Sylter Jöölboom

Traditioneller friesischer Weihnachtsbaum

Wer kennt ihn nicht? Den Sylter Jöölboom. Er erfreut sich zunehmender Beliebtheit. Doch woher stammt er und was ist das? Einfach gesagt: Es ist eine in Nordfriesland im nordwestlichen Schleswig-Holstein verbreitete Variante des Weihnachtsbaumes.

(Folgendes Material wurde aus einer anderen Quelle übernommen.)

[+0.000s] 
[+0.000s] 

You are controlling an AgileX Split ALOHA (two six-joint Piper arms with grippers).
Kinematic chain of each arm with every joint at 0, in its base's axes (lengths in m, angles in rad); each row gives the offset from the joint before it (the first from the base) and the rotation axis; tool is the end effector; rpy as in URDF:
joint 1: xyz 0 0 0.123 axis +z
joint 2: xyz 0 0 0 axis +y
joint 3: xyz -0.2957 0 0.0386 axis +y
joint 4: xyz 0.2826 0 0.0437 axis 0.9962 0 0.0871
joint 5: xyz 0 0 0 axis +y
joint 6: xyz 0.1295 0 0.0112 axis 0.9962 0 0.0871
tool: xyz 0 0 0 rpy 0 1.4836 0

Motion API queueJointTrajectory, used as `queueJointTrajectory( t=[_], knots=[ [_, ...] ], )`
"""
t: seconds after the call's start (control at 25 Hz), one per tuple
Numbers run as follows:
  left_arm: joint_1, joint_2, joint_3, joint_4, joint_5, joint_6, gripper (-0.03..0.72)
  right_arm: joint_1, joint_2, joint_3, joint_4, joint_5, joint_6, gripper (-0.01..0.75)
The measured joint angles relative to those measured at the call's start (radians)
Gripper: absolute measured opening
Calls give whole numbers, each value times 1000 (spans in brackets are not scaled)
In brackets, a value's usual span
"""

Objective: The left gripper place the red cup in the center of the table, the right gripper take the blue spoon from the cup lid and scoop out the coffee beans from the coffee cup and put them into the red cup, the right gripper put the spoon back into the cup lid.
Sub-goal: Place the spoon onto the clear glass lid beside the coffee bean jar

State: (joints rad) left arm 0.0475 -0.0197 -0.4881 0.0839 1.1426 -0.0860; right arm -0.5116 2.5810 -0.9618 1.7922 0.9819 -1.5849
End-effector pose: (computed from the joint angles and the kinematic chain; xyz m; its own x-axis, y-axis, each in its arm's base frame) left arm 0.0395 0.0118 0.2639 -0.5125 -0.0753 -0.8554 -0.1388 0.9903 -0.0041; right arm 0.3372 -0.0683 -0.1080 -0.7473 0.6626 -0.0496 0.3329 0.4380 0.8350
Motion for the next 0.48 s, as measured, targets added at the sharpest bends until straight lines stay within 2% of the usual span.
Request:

Bei den Friesen diente der Jööölboom lange als Ersatz für den Weihnachtsbaum, da es bis zum Anfang des 19. Jahrhunderts nur einen sehr geringen Baumbestand gab. Die Bewohner Sylts entwickelten ihren ganz eigenen weihnachtlichen Baum. Als Grundgerüst dient ein Holzgestell, welches mit drei Querstreben und vier Kerzen als traditionell gilt. Die vier Kerzen stehen heute für die vier Adventssonntage. In dieses Gestell ist ein Kranz aus grünen Zweigen eingebunden. Ausgeschmückt wird der Ständer mit aus Salzteig gefertigten Figuren. Diese als Kenkentjüch bekannten Figuren stellen jeweils ein Schwein, eine Kuh, ein Schaf, ein Pferd, einen Hahn, einen Fisch sowie ein Segelschiff und eine Mühle dar. Sie stehen für die Seefahrt und den schon seit langer Zeit auf Sylt betriebenen Ackerbau, während die Tiere bestimmte Eigenschaften des Menschen symbolisieren. Das Pferd dient als Symbol für Stärke und Ausdauer, der Hund steht für die Treue und zu guter Letzt an der Spitze des Ganzen der Hahn als Symbol für die Wachsamkeit. Am Sockel des Jöölboom stehen Adam und Eva unter dem Baum des Lebens und bilden den Grundstein unter den anderen Figuren. Seinen Platz findet der traditionelle Jöölboom meist am Fenster oder auf einem Tisch im Wohnzimmer.
Jeder, der ein Stück Sylter Tradition in die Wohnung bringen oder einen echten, selbstgemachten Jöölboom verschenken möchte, bekommt die Gelegenheit bei dem gemeinsamen Jöölboom-Kranzbinden im Sylter Heimatmuseum im Keitum. Die Söl’ring Foriining bietet am 27. November von 14.30 Uhr bis 16.30 Uhr und am 28. November von 17 Uhr bis 19 Uhr die Gelegenheit, gemeinsam und unter Anleitung bei Teepunsch und Keksen die grünen Kränze zu binden. Das nötige Material wird von der Söl’ring Foriining gestellt, und es wird ein Kostenbeitrag von 15 Euro an der Museumskasse erhoben.